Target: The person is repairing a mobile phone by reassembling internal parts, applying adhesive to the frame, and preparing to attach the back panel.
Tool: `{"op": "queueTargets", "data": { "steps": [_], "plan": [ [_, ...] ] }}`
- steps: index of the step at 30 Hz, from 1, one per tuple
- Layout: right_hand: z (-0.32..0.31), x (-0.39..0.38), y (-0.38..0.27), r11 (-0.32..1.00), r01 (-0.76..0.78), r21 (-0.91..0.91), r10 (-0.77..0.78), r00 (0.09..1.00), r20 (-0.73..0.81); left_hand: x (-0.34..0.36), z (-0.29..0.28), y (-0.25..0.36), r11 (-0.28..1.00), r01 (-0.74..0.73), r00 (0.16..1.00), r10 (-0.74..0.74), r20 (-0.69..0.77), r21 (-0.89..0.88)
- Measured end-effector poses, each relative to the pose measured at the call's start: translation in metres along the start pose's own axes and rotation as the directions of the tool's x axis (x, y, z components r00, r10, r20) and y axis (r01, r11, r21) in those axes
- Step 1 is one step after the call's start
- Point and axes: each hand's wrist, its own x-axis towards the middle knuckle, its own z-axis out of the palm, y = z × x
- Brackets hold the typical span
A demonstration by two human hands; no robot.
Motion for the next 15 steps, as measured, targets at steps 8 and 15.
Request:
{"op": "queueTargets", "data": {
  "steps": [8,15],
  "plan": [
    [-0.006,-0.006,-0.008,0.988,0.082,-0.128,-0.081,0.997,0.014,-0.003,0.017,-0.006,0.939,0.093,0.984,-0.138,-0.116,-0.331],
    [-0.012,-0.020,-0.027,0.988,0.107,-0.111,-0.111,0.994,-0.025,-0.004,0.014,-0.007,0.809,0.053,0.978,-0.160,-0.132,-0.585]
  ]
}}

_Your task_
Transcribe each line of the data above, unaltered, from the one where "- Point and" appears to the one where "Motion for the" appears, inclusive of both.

_Reply to the task_
- Point and axes: each hand's wrist, its own x-axis towards the middle knuckle, its own z-axis out of the palm, y = z × x
- Brackets hold the typical span
A demonstration by two human hands; no robot.
Motion for the next 15 steps, as measured, targets at steps 8 and 15.

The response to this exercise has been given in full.